→ **Exercise prompt**: Word for word and without images, transcribe all of the records.

→ **Material shown**:
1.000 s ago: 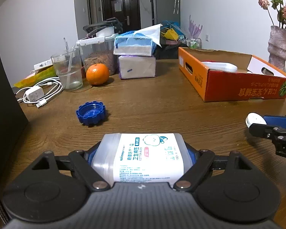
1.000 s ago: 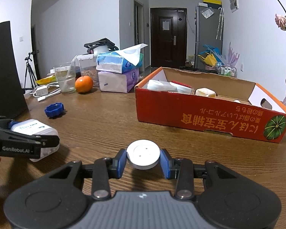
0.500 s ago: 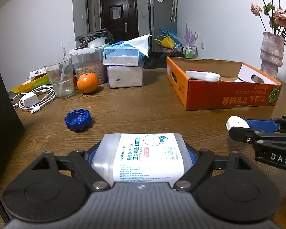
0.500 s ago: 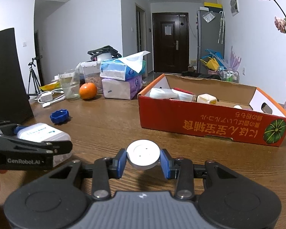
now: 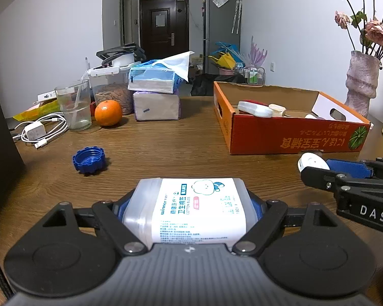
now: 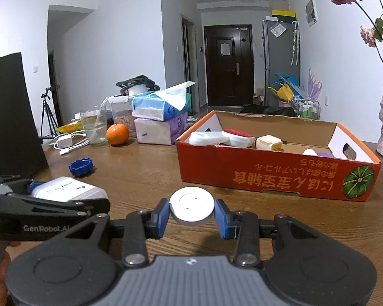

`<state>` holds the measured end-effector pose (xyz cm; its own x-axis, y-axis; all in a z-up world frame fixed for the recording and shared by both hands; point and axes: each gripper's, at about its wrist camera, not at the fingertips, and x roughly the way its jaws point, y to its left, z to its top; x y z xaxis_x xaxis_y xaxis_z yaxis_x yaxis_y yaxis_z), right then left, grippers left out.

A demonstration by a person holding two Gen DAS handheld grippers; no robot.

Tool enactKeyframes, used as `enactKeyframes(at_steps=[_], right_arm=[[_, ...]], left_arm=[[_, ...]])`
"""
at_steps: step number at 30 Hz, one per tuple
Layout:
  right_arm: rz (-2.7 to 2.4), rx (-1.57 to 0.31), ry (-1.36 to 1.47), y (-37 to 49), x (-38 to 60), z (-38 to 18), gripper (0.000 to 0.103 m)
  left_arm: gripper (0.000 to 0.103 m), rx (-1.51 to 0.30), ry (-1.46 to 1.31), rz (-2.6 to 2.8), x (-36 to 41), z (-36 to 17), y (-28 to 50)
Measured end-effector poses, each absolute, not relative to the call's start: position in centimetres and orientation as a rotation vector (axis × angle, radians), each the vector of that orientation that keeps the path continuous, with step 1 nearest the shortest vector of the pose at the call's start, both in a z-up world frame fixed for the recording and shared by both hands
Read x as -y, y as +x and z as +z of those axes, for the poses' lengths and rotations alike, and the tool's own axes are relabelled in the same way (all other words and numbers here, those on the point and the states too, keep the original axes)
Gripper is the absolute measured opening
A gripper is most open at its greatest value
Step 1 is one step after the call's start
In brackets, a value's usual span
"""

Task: Organize rigid objects
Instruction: 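Carry the wipes pack toward the box with the left tool while the right tool carries the white cap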

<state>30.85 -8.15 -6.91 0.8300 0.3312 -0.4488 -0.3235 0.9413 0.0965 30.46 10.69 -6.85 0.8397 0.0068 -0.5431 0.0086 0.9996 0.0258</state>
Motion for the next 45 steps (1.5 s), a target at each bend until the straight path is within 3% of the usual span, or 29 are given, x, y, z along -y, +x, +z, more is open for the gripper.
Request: enactKeyframes(at_steps=[45], right_arm=[[0.247, -0.350, 0.114, 31.9, 19.7, -4.8, 0.038]], left_arm=[[0.083, -0.490, -0.039, 0.021, -0.2, -3.7, 31.7]])
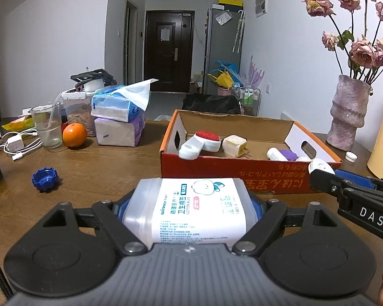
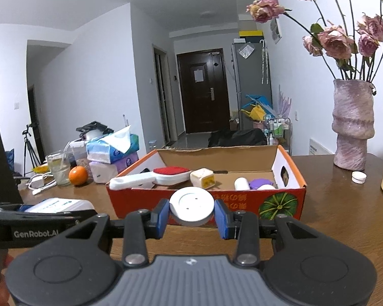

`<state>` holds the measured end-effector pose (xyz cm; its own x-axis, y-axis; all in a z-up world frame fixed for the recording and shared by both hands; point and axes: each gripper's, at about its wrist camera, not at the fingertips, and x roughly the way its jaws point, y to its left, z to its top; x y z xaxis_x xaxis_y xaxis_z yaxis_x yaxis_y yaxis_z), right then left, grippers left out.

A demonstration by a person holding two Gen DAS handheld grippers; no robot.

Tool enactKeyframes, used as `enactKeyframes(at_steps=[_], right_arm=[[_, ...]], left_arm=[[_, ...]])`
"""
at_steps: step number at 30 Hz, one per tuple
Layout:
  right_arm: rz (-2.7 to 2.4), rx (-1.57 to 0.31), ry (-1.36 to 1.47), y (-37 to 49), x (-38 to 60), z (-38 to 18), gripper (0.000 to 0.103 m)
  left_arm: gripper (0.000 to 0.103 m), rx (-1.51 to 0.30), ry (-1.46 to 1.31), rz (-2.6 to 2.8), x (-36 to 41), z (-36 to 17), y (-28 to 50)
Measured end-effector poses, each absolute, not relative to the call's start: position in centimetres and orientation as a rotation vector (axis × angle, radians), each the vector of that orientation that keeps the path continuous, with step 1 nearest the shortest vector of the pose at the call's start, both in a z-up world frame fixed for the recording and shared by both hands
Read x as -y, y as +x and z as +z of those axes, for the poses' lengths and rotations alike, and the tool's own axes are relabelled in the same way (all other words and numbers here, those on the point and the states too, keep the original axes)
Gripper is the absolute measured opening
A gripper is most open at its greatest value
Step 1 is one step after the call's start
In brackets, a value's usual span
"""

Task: Organize rigid objects
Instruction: 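Carry the wipes pack toward the box with the left tool while the right tool carries the white cap, then lower the wipes pack into the box and open the left tool while the right tool releases the cap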

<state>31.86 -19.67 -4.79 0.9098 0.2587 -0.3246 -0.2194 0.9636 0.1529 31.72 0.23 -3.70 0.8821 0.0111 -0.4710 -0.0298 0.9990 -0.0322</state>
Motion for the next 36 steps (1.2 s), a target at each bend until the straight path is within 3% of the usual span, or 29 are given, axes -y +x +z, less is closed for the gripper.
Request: enactKeyframes(at_steps=[36], right_arm=[[0.163, -0.313, 0.131, 41.0, 22.8, -5.4, 0.038]], left_arm=[[0.083, -0.394, -0.073, -0.029, 4.9, -1.4, 42.6]])
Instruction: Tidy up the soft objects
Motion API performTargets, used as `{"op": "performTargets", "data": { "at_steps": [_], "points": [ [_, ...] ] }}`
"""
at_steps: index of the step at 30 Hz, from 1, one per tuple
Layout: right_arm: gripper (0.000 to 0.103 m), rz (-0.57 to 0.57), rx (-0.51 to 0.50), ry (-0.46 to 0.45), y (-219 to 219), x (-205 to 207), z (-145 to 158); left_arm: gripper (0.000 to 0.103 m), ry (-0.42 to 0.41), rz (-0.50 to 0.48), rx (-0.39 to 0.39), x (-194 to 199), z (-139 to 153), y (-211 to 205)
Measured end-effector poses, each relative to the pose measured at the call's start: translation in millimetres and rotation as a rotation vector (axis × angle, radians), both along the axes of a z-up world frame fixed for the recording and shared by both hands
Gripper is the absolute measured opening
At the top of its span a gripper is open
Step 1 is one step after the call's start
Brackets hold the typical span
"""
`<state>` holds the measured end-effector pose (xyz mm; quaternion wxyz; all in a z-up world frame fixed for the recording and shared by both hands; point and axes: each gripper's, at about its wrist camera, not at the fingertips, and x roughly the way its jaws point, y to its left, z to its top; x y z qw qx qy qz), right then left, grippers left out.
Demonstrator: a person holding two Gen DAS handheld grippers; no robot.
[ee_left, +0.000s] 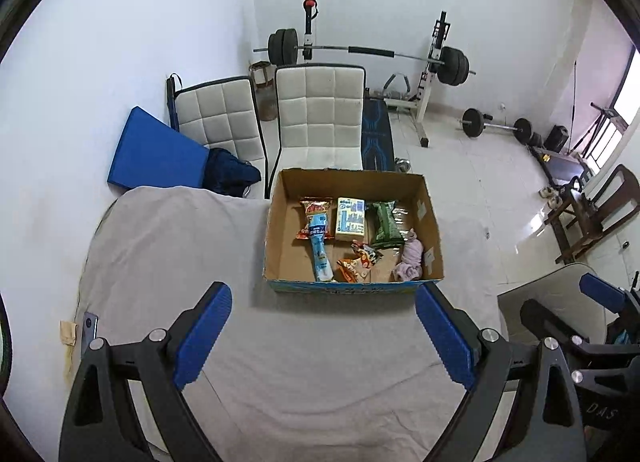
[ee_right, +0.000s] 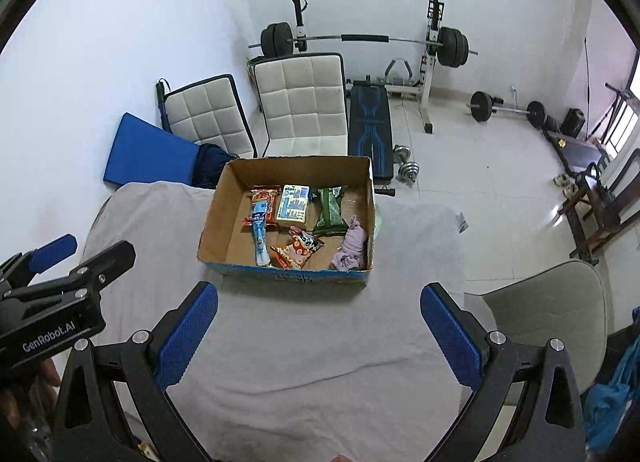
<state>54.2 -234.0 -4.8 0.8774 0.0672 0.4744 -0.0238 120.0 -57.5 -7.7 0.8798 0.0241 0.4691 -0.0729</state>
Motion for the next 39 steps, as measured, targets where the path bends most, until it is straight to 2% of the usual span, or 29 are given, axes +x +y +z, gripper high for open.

→ **Exercise answer**:
1.000 s ago: 
1.000 s ago: 
0.500 s ago: 
0.500 s ago: 
now: 
now: 

`<state>` holds the measured end-effector pose (xyz cm; its own x-axis, y-axis; all in a z-up world frame fixed for the recording and shared by both hands; point and axes: each gripper's, at about its wrist camera, not at the fingertips, and x roughly the way its jaws point, y to its left, z to its top; x y z xaxis_x xaxis_y xaxis_z yaxis_x yaxis_y yaxis_z), right then left, grippers left out.

A demonstration by a person holding two Gen DAS handheld grippers; no robot.

Tool enactKeyframes, used as `enactKeyframes(at_steps=[_], right_arm=[[_, ...]], left_arm=[[_, ...]])`
"""
at_steps: step number at 30 Hz, one per tuple
Layout:
  right_arm: rz (-2.7 to 2.4), rx (-1.57 to 0.31), ry (-1.36 to 1.47), y (-37 to 49), x (-38 to 60), z (-38 to 18), gripper (0.000 to 0.103 m)
  left_arm: gripper (0.000 to 0.103 m), rx (-1.51 to 0.30), ry (-1.46 to 1.31), rz (-2.6 to 2.8), x (-36 to 41), z (-36 to 17), y (-28 to 50)
Measured end-effector poses, each absolute, not relative to the call's start: position in centimetres and orientation as a rotation vector (axis × angle, radians), each the vector of that orientation that keeps the path continuous, with step 1 nearest the shortest vector of the pose at the call's start, both in a z-up world frame fixed for the recording and shared by both hands
Read x as -y, y as +x and z as +z of those axes, for the poses' lengths and rotations alike, and the tool's own axes are relabelled in the same way (all other words and numbers here, those on the point and the states too, keep the original axes)
Gripper is the absolute measured opening
A gripper is most open at its greatest value
Step 1 is one step after the call's start
In brackets, a value's usual span
"""

Task: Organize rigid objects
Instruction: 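Carry the wipes pack toward the box with the left tool while the right tool carries the white cap
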
<state>30.85 -8.15 -6.91 0.8300 0.3312 -0.4488 -0.3235 0.9413 0.0965 30.46 10.69 -6.85 0.8397 0.0068 -0.5431 0.0086 0.9996 0.0258</state>
Motion for the next 45 steps (1.5 s), a target at each bend until the straight path is within 3% of the usual span, or 29 are given, x, y, z along -y, +x, +z, more is open for the gripper.
Request: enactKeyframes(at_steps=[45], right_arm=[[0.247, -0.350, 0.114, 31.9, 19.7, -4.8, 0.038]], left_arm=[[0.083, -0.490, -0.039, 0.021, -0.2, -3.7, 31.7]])

`<state>` holds the measured end-effector pose (xyz cm; its own x-axis, y-axis; all in a z-up world frame fixed for the recording and shared by both hands; point and axes: each gripper's, at about its wrist camera, not at the fingertips, and x roughly the way its jaws point, y to its left, z to its top; x y z xaxis_x xaxis_y xaxis_z yaxis_x yaxis_y yaxis_z), right then left, grippers left out.

A demonstration by a person holding two Gen DAS handheld grippers; no robot.

Tool enactKeyframes, used as `enactKeyframes(at_steps=[_], right_arm=[[_, ...]], left_arm=[[_, ...]])`
"""
at_steps: step number at 30 Hz, one per tuple
Layout:
  right_arm: rz (-2.7 to 2.4), rx (-1.57 to 0.31), ry (-1.36 to 1.47), y (-37 to 49), x (-38 to 60), z (-38 to 18), gripper (0.000 to 0.103 m)
  left_arm: gripper (0.000 to 0.103 m), rx (-1.51 to 0.30), ry (-1.46 to 1.31), rz (-2.6 to 2.8), x (-36 to 41), z (-36 to 17), y (-28 to 50)
Measured end-effector poses, each absolute, not relative to the call's start: position in centimetres and orientation as a rotation vector (axis × angle, radians), each the vector of that orientation that keeps the path continuous, with step 1 nearest the shortest vector of the pose at the call's start, both in a z-up world frame fixed for the recording and shared by both hands
Read x as -y, y as +x and z as +z of those axes, for the poses' lengths and rotations alike, and the tool's own axes are relabelled in the same way (all other words and numbers here, those on the point and the states too, keep the original axes)
Gripper is the absolute measured opening
A gripper is most open at its greatest value
Step 1 is one step after the call's start
In brackets, a value's usual span
"""

Task: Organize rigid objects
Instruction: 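Carry the wipes pack toward the box with the left tool while the right tool carries the white cap, then lower the wipes pack into the box and open the left tool while the right tool releases the cap
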
<state>31.86 -19.67 -4.79 0.9098 0.2587 -0.3246 -0.2194 0.9636 0.1529 31.72 0.23 -3.70 0.8821 0.0111 -0.4710 -0.0298 0.9990 -0.0322</state>
Motion for the next 36 steps (1.2 s), a target at each bend until the straight path is within 3% of the usual span, or 29 are given, axes -y +x +z, less is closed for the gripper.
Request: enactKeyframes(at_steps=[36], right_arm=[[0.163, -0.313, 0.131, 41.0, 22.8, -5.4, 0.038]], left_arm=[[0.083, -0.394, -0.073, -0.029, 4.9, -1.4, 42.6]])
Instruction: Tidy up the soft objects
Motion API performTargets, used as `{"op": "performTargets", "data": { "at_steps": [_], "points": [ [_, ...] ] }}`
"""
at_steps: index of the step at 30 Hz, from 1, one per tuple
Layout: right_arm: gripper (0.000 to 0.103 m), rz (-0.57 to 0.57), rx (-0.51 to 0.50), ry (-0.46 to 0.45), y (-219 to 219), x (-205 to 207), z (-145 to 158); left_arm: gripper (0.000 to 0.103 m), ry (-0.42 to 0.41), rz (-0.50 to 0.48), rx (-0.39 to 0.39), x (-194 to 199), z (-139 to 153), y (-211 to 205)
Measured end-effector poses, each relative to the pose measured at the call's start: translation in millimetres and rotation as a rotation vector (axis × angle, radians), both along the axes of a z-up world frame fixed for the recording and shared by both hands
Gripper is the absolute measured opening
At the top of its span a gripper is open
Step 1 is one step after the call's start
Brackets hold the typical span
"""
`<state>` holds the measured end-effector pose (xyz mm; quaternion wxyz; all in a z-up world frame fixed for the recording and shared by both hands; point and axes: each gripper's, at about its wrist camera, not at the fingertips, and x roughly the way its jaws point, y to its left, z to its top; x y z qw qx qy qz), right then left, grippers left out.
Demonstrator: a person holding two Gen DAS handheld grippers; no robot.
[ee_left, +0.000s] 
[ee_right, +0.000s] 
<state>54.2 -234.0 -4.8 0.8774 0.0672 0.4744 -0.0238 120.0 -57.5 -7.7 0.8798 0.0241 0.4691 -0.0729</state>
Motion for the next 39 steps, as measured, targets where the path bends most, until it is straight to 2% of the usual span, or 29 are given, axes +x +y +z, gripper high for open.

The response to this exercise is complete.